As for the OP: I agree with the author that women should not be compelled to work outside the home. This is a fault with the society I know. The insane price of housing means it is almost impossible to survive on one income. This is just wrong imo. Our fore-sisters fought not to be chained to the kitchen, now we are chained to the office instead and our children are missing out. I think the recent shift to paid mat leave solves the immediate problem for many women, but worsens the problem at a societal level and makes it more difficult financially for women to stay home long term *ducks for cover*
On the other hand, I think women have something different and important to add to the corporate, professional and political world. Women ARE different to men, and our skills are valuable and often lacking in the world at large. Imagine the value of a pro-life Christian mother as PM as opposed to the Emily's List PM we have, just for example. (One would hope the former would have better dress sense at least!- I know, I know...how petty and catty of me
).
also too - men are getting demanding that wives work - or lose the house.

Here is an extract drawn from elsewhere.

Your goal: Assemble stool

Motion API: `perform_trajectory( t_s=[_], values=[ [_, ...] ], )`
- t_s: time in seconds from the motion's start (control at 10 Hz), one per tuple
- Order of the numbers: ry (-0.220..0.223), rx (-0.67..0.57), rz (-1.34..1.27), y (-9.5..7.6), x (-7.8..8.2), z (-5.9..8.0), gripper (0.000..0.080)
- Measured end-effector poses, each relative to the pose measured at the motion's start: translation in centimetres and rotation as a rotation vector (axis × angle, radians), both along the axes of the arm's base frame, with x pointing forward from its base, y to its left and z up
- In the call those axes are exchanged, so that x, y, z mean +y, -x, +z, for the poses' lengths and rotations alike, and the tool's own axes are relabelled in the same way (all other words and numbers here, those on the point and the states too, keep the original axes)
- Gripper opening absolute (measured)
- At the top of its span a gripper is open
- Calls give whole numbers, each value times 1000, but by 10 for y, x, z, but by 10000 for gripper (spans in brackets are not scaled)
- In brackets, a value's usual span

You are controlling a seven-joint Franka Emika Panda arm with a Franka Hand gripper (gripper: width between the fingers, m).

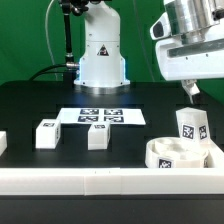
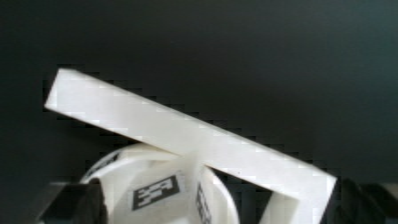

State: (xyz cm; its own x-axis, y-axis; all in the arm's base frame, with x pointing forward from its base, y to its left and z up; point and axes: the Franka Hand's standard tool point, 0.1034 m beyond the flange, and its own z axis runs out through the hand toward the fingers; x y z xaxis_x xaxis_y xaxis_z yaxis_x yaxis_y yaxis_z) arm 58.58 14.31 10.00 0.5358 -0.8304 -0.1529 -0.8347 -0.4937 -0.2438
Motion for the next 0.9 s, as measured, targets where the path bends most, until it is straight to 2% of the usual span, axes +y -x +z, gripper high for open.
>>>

as i said - it would be ideal.
We don't need a stinkin house...
Seriously, I believe most people do not need a 2nd job but without a 2nd job they would not have so many luxuries. I am speaking of the USA too. We tend to confuse wants with needs.
It varies based on where you live I think. Where I live the cost of the average house is well above the means of a family on one average wage. It's criminal.
In Detroit you can buy a house for as low as $5,000. Granted it may have had the plumbing ripped out.
But there are options... we may not find them desirable but they are almost always there. But we tend to expect a certain "quality" of life and this almost always entails things that are not listed under needs but under wants. I am as guilty as many and more so then some.